UC Davis School of Veterinary Medicine Veterinary Genetics Laboratory

Chondrodystrophy (CDDY and IVDD Risk) and Chondrodysplasia (CDPA)

Shorter legs in dogs are explained by two retrogene insertions of functional fibroblast growth factor 4 (FGF4). FGF4 gene is involved in many biological processes including bone development.

The first insertion discovered (Parker et al 2009) is an FGF4-retrogene insertion in dog chromosome 18 (FGF4-18). This FGF4-18 insertion explains a short-legged phenotype known as chondrodysplasia (CDPA) in breeds such as Basset Hound, Pembroke Welsh Corgi, Dachshunds, West Highland White Terriers and Scottish Terriers. CDPA inheritance is considered to follow an autosomal dominant mode.

The Chondrodystrophy (CDDY) mutation was discovered by researchers in the Bannasch Laboratory at the University of California, Davis (Brown et al. 2017) as a second FGF4-retrogene insertion in dog chromosome 12. CDDY includes a short-legged phenotype and abnormal premature degeneration of intervertebral discs leading to susceptibility to Hansen’s type I intervertebral disc disease (IVDD). The intervertebral disc, which sits between vertebrae, is composed of an outer fibrous basket (annulus fibrosus) made of 70% collagen and an inner gel-like layer called the nucleus pulposus. These structures allow for flexibility of the vertebral column. In Chondrodystrophic breeds, premature calcification of the nucleus pulposus at early age (from birth to 1 year of age) results in degeneration of all discs in young dogs. These abnormal discs are predisposed to herniation into the spinal canal where the inflammation, and hemorrhage can cause severe pain and neurological dysfunction (myelopathy) termed Intervertebral Disc Disease or IVDD. IVDD has high mortality rate and high cost of surgical and medical veterinary care.

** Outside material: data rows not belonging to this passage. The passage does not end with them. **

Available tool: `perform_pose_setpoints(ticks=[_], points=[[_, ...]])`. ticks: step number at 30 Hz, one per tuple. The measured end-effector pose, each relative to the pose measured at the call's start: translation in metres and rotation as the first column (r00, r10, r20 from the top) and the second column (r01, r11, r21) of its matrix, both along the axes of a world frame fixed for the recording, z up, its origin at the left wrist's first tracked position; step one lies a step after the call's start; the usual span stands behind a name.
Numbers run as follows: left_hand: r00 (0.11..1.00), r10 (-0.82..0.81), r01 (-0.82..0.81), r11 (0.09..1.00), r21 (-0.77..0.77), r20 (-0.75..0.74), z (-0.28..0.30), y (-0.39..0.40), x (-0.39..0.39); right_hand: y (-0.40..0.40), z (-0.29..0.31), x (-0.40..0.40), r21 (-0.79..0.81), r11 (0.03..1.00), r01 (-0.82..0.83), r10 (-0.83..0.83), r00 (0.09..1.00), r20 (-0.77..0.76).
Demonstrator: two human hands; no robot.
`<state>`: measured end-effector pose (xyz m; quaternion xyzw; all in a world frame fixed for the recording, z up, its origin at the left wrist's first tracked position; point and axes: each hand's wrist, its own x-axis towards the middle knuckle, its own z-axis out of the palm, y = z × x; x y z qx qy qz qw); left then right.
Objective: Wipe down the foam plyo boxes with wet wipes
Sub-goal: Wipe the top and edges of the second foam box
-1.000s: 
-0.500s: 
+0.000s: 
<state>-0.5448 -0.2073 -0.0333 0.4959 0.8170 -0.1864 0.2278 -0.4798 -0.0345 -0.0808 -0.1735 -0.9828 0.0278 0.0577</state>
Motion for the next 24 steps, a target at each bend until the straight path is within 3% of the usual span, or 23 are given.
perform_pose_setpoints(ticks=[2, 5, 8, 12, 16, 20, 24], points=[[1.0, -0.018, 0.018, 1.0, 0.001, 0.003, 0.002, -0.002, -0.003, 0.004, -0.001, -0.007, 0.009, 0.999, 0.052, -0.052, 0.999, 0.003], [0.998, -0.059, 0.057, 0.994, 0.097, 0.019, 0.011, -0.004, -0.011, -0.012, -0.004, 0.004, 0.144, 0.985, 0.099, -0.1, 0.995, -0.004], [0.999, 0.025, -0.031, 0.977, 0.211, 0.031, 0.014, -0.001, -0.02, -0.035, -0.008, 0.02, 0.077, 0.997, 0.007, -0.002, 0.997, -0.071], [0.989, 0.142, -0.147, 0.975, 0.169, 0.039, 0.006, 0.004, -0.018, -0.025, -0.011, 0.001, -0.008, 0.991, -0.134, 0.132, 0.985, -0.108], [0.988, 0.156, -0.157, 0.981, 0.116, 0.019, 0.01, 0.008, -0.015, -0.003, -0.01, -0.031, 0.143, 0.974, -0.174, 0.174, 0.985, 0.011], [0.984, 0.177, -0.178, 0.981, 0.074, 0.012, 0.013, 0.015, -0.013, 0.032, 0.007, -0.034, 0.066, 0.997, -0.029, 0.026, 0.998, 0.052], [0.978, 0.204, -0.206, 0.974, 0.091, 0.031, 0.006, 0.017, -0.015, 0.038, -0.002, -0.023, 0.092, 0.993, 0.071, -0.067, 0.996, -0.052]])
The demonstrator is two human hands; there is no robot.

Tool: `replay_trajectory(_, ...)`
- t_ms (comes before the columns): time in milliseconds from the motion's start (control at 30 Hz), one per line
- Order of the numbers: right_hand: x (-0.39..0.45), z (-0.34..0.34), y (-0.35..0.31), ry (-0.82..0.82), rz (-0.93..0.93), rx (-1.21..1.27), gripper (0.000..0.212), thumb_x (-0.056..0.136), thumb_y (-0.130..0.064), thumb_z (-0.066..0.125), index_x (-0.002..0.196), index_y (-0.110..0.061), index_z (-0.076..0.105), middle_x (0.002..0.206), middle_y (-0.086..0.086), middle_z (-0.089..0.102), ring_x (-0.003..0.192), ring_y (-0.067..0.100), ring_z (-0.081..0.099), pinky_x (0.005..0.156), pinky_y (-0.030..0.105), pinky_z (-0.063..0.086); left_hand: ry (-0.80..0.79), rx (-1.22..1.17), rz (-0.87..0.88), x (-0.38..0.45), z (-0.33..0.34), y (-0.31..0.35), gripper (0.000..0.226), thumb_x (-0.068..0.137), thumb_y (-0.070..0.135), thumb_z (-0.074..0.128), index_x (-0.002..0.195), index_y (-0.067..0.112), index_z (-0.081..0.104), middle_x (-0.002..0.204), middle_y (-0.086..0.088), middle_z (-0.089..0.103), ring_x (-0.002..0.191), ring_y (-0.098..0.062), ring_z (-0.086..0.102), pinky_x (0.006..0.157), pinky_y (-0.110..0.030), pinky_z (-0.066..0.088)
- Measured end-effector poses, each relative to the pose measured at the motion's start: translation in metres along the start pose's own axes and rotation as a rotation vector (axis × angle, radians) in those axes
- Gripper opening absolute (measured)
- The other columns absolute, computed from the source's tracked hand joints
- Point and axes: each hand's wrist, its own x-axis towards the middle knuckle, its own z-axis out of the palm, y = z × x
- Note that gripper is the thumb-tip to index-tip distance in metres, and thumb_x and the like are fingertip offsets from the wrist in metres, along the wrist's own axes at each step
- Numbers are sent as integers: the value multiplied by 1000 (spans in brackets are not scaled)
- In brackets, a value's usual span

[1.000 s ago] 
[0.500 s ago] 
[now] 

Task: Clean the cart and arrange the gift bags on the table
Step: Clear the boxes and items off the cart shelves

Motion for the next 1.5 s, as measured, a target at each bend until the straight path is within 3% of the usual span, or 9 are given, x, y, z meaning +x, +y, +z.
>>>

CDDY is inherited as a semi-dominant trait for height, meaning that dogs with 2 copies of the mutation are smaller than dogs with only 1 copy. With respect to IVDD, the inheritance follows a dominant mode, meaning that 1 copy of the FGF4-12 mutation is sufficient to cause disc degeneration and predispose dogs to disc herniation. Dogs that have both FGF4-12 and FGF4-18 show a more drastic reduction of leg length.

The Veterinary Genetics Laboratory offers a combined test for CDDY and CDPA for breeds that have long and short leg phenotypes. Our tests assay for the causal variants, not for linked markers, therefore the genotypes are accurate and not inferred. CDDY and CDPA occur in many breeds. Testing for these mutations can help breeders determine if CDDY is present among breeding stock and to identify dogs at risk for IVDD. In breeds where both mutations are present, breeders can benefit from test results to implement breeding strategies to reduce incidence of CDDY, while retaining the short-legged phenotype conferred by CDPA.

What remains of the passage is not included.